**ACTION ITEM:**
Please reproduce all the data exactly as written and omit the pictures.

──────────

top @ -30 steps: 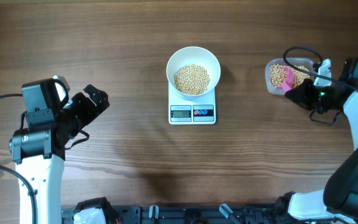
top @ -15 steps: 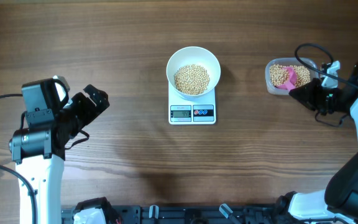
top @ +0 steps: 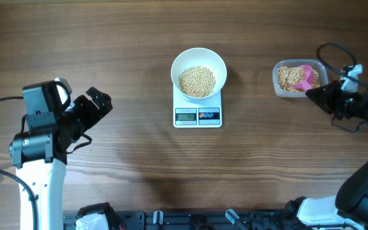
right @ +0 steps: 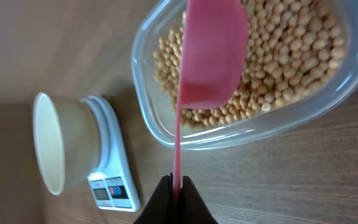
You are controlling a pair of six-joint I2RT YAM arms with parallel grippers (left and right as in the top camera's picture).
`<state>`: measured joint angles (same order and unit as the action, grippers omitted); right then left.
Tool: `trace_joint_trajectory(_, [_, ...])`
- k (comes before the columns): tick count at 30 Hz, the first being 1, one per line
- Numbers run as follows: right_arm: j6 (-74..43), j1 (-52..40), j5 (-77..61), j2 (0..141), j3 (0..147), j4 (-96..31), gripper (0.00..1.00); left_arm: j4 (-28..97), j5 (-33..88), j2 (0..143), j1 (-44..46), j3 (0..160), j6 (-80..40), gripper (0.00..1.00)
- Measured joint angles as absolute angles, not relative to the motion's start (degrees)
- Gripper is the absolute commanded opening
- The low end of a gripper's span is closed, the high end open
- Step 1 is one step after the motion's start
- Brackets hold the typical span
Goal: Scoop item into bowl and weigh 150g on scale
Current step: 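Drag the scoop through the soybeans and lift it filled, then carry the filled scoop left over the white bowl on the scale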
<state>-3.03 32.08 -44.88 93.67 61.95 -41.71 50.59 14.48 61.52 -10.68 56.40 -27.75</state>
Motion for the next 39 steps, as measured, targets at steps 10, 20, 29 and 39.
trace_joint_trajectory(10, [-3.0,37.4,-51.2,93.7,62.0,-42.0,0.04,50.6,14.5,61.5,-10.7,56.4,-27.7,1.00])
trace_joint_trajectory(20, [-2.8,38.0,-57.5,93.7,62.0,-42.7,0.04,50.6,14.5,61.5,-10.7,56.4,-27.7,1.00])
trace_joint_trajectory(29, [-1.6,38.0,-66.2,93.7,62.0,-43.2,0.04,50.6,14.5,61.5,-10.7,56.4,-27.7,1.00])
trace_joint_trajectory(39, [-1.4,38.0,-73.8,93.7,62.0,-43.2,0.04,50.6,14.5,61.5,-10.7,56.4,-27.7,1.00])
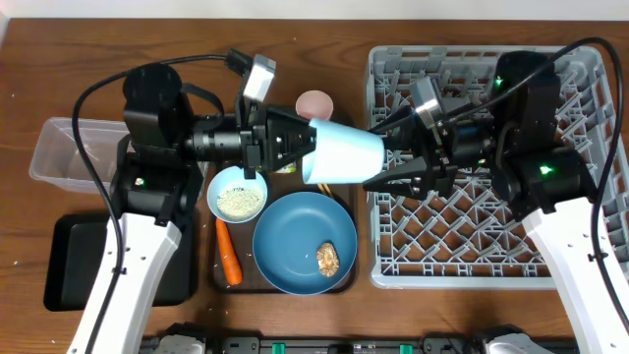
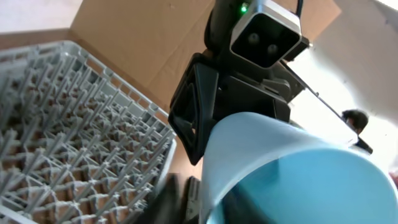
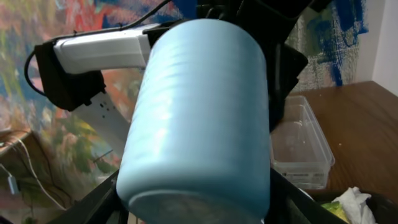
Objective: Sort waste into correct bins and load items into the dishwasher rack
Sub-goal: 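Place blue cup upside down in rack with right gripper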
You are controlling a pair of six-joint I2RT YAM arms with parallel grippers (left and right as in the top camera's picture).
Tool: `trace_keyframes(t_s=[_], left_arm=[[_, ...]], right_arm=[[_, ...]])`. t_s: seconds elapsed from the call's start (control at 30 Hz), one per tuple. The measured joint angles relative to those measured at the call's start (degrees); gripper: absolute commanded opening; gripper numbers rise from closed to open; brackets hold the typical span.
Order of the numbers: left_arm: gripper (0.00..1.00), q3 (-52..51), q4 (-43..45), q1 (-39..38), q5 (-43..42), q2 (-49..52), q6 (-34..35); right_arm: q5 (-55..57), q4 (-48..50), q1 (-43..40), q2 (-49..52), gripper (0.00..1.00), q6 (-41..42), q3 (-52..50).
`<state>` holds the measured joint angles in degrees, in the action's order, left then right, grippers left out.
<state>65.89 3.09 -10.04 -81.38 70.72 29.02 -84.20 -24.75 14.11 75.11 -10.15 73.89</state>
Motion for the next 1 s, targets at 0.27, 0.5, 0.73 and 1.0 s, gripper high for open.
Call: trace_keyframes(t_s=[0.27, 0.5, 0.73, 1.0], left_arm=[[0.57, 0.0, 0.52, 1.31, -0.07, 0.0, 0.98], [0.66, 0.0, 0.59, 3.67, -0.07, 0.0, 0.98], [0.66, 0.0, 0.59, 5.95, -0.17, 0.0, 1.4], [0.66, 0.0, 0.63, 6.25, -0.76, 0.0, 2.25]], right_arm=[[4.2, 0.2, -0.85, 0.0, 0.51, 2.89, 0.0], [7.96, 0.33, -4.04, 0.0, 0.49, 5.53, 0.0], [20.94, -6.08, -11.58, 0.0, 0.44, 10.64, 0.0], [45.94, -24.74, -21.42, -2.86, 0.47, 18.93, 0.17]])
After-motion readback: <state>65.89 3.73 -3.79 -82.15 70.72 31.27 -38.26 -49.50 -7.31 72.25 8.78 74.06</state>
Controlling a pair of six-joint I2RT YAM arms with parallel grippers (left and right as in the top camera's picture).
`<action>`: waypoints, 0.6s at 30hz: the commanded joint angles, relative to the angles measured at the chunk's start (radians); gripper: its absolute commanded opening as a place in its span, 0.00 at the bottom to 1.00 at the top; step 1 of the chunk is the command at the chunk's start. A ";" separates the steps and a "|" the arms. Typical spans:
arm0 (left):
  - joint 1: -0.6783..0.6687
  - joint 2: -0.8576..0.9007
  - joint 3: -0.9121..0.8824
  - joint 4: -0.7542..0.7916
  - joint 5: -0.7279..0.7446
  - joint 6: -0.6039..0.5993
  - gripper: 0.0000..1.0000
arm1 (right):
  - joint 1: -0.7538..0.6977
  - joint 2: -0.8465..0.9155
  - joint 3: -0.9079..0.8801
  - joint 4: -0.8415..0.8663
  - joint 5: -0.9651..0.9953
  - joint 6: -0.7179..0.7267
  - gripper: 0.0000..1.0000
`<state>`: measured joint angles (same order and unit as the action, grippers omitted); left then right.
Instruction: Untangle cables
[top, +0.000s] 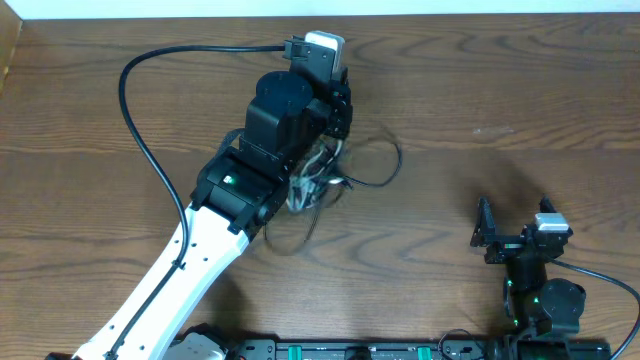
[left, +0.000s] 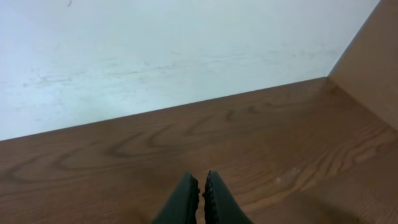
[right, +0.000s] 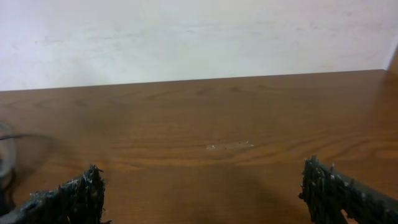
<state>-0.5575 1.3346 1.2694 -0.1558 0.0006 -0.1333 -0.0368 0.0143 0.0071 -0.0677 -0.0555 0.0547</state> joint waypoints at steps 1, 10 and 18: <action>0.001 -0.016 0.016 0.001 -0.009 -0.011 0.08 | 0.005 -0.009 -0.002 -0.004 0.004 -0.016 0.99; 0.001 -0.016 0.016 -0.014 -0.009 -0.011 0.08 | 0.005 -0.009 -0.002 -0.004 0.005 -0.056 0.99; 0.001 -0.017 0.016 -0.032 -0.009 -0.011 0.08 | 0.005 -0.009 -0.002 -0.004 0.005 -0.056 0.99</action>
<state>-0.5575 1.3346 1.2694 -0.1799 0.0002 -0.1349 -0.0368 0.0143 0.0071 -0.0673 -0.0555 0.0135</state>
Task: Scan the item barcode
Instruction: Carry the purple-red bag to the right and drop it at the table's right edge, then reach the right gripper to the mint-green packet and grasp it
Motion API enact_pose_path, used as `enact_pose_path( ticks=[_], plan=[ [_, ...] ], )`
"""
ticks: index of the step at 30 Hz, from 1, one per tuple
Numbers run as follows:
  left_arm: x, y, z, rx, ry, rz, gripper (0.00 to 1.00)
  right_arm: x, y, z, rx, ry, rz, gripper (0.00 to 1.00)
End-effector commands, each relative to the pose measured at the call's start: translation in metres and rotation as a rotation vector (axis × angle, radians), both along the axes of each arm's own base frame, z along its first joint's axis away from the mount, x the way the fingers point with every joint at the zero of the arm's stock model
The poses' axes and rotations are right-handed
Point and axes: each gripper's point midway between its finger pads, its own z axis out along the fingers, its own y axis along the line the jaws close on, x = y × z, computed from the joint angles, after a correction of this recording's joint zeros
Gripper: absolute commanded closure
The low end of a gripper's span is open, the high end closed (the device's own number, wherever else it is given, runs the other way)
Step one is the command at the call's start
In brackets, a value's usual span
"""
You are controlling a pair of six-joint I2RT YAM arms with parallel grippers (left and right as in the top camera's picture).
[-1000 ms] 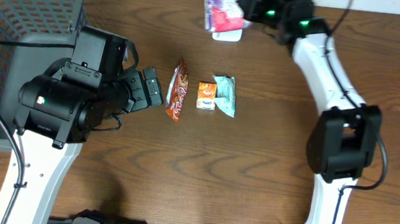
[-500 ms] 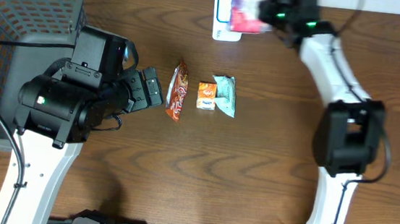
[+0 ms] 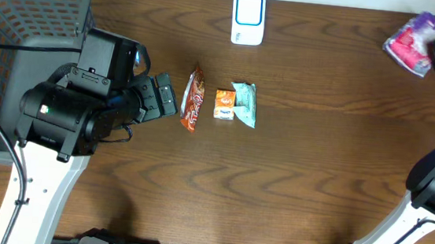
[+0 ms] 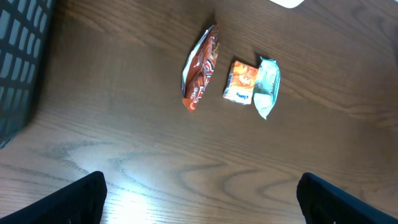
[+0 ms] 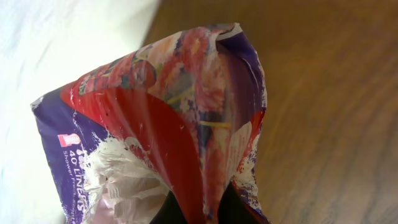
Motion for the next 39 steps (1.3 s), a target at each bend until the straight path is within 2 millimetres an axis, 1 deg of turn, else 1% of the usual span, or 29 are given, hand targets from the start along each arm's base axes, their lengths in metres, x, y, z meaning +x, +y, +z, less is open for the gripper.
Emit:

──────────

**RESPONSE:**
top @ -30 steps: 
top @ -15 steps: 
top @ +0 steps: 
right @ +0 steps: 
You are controlling a pair of six-joint I2RT YAM arms with parallel grippers (left and right as in the top camera's picture).
`<state>`: measured joint angles (same order and unit as the action, grippers omitted); right then left.
Tool: `trace_joint_trajectory(_, [_, ...])`
- k (comes before the columns): tick count at 30 Hz, the first being 1, one per line
- Numbers run as follows: right_arm: j6 (-74..43), j1 (-52..40), j5 (-77..61), j2 (0..141), j3 (0..147), j4 (-96..31), gripper (0.00..1.00); left_arm: j4 (-28..97), j5 (-33..88), j2 (0..143), j1 (-44..46), j3 (0..160), j6 (-80..40), gripper (0.00..1.00)
- Measured joint angles as absolute angles, not relative to the motion's start (degrees)
- Gripper is the absolute commanded opening
- The low end of a gripper's span is closed, the high end open
- Step 1 is one step after the motion's start
- Brackets hold the typical span
Goal: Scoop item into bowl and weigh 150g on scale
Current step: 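Drag the scoop through the soybeans and lift it filled, then carry the filled scoop left over the white bowl on the scale
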<state>-3.03 32.08 -44.88 93.67 61.95 -41.71 50.59 14.48 61.52 -10.68 56.40 -27.75</state>
Motion for the next 39 steps, as measured, targets at steps 10, 20, 29 and 39.
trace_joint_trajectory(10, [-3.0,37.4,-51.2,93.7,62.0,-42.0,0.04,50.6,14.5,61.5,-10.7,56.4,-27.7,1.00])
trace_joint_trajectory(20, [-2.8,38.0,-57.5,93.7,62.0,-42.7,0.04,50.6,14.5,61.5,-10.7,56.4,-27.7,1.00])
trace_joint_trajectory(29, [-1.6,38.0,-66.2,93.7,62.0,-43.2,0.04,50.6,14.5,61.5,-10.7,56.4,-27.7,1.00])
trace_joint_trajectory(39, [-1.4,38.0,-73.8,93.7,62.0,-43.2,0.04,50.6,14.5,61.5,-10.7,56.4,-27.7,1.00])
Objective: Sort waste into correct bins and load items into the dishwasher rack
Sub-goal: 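Place blue cup upside down in rack with right gripper
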You are controlling a pair of six-joint I2RT YAM arms with parallel grippers (left and right as in the top camera's picture).
Tool: `trace_keyframes(t_s=[_], left_arm=[[_, ...]], right_arm=[[_, ...]])`. t_s: seconds elapsed from the call's start (control at 30 Hz), one per tuple. The measured joint angles relative to those measured at the call's start (degrees); gripper: absolute commanded opening; gripper numbers rise from closed to open; brackets hold the typical span.
Order of the numbers: left_arm: gripper (0.00..1.00), q3 (-52..51), q4 (-43..45), q1 (-39..38), q5 (-43..42), q2 (-49..52), q6 (-34..35); right_arm: q5 (-55..57), q4 (-48..50), q1 (-43..40), q2 (-49..52), gripper (0.00..1.00), q6 (-41..42), q3 (-52..50).
`<state>` holds the measured joint angles in degrees, in the action's order, left then right, grippers left out.
<state>65.89 3.09 -10.04 -81.38 70.72 29.02 -84.20 -24.75 14.11 75.11 -10.15 73.89</state>
Motion for the next 1 s, targets at 0.27, 0.5, 0.73 and 1.0 s, gripper high for open.
Call: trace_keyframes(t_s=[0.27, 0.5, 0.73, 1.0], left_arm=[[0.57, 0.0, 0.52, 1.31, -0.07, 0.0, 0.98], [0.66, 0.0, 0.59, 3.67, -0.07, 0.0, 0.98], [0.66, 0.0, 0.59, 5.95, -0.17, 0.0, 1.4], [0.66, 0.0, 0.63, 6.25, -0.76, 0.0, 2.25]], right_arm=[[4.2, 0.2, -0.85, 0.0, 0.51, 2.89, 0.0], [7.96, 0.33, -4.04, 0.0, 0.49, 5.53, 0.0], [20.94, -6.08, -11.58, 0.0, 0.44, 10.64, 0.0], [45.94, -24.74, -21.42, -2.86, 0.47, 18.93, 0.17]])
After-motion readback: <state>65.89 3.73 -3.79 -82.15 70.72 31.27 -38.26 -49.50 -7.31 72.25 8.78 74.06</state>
Controlling a pair of six-joint I2RT YAM arms with parallel grippers (left and right as in the top camera's picture).
`<action>`: waypoints, 0.6s at 30hz: the commanded joint angles, relative to the angles measured at the chunk's start (radians); gripper: its absolute commanded opening as a place in its span, 0.00 at the bottom to 1.00 at the top; step 1 of the chunk is the command at the chunk's start. A ";" separates the steps and a "|" the arms. Typical spans:
arm0 (left):
  - joint 1: -0.6783..0.6687
  - joint 2: -0.8576..0.9007
  - joint 3: -0.9121..0.8824
  - joint 4: -0.7542..0.7916
  - joint 5: -0.7279..0.7446
  - joint 6: -0.6039..0.5993
  - gripper: 0.0000..1.0000
arm1 (right):
  - joint 1: -0.7538..0.6977
  - joint 2: -0.8465..0.9155
  - joint 3: -0.9079..0.8801
  - joint 4: -0.8415..0.8663
  - joint 5: -0.9651..0.9953
  - joint 6: -0.7179..0.7267
  - gripper: 0.0000..1.0000
`<state>`: measured joint angles (same order and unit as the action, grippers omitted); left then right.
Instruction: Untangle cables
[top, +0.000s] 
[left, +0.000s] 
[right, +0.000s] 
<state>-0.5575 1.3346 1.2694 -0.1558 0.0006 -0.1333 -0.0368 0.0143 0.0071 -0.0677 -0.0555 0.0547</state> joint waypoints at steps 1, 10 and 18: <action>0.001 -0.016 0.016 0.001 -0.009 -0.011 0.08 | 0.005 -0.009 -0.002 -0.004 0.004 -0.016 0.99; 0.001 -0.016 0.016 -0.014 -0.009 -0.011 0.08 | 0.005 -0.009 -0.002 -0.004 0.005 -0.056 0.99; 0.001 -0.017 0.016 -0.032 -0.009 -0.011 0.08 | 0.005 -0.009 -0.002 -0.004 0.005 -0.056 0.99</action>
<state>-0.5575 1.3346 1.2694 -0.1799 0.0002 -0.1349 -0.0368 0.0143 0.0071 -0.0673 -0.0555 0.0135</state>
Task: Scan the item barcode
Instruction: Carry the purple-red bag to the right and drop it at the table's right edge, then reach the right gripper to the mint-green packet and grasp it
Motion API enact_pose_path, used as `enact_pose_path( ticks=[_], plan=[ [_, ...] ], )`
"""
ticks: index of the step at 30 Hz, from 1, one per tuple
Numbers run as follows:
  left_arm: x, y, z, rx, ry, rz, gripper (0.00 to 1.00)
  right_arm: x, y, z, rx, ry, rz, gripper (0.00 to 1.00)
End-effector commands, each relative to the pose measured at the call's start: translation in metres and rotation as a rotation vector (axis × angle, radians), both along the axes of each arm's own base frame, z along its first joint's axis away from the mount, x the way the fingers point with every joint at the zero of the arm's stock model
The poses' axes and rotations are right-handed
Point and axes: each gripper's point midway between its finger pads, its own z axis out along the fingers, its own y axis along the line the jaws close on, x = y × z, computed from the joint angles, after a correction of this recording's joint zeros
Gripper: absolute commanded closure
The low end of a gripper's span is open, the high end closed (the device's own number, wherever else it is given, runs the other way)
Step one is the command at the call's start
In brackets, a value's usual span
"""
You are controlling a pair of six-joint I2RT YAM arms with parallel grippers (left and right as in the top camera's picture).
[-1000 ms] 
[-500 ms] 
[+0 ms] 
[+0 ms] 
[+0 ms] 
Motion for the next 39 steps (1.3 s), a target at each bend until the straight path is within 2 millimetres an axis, 1 deg of turn, else 1% of the usual span, or 29 are given, hand targets from the start along each arm's base axes, their lengths in metres, x, y, z meaning +x, +y, +z, less is open for the gripper.
Emit:

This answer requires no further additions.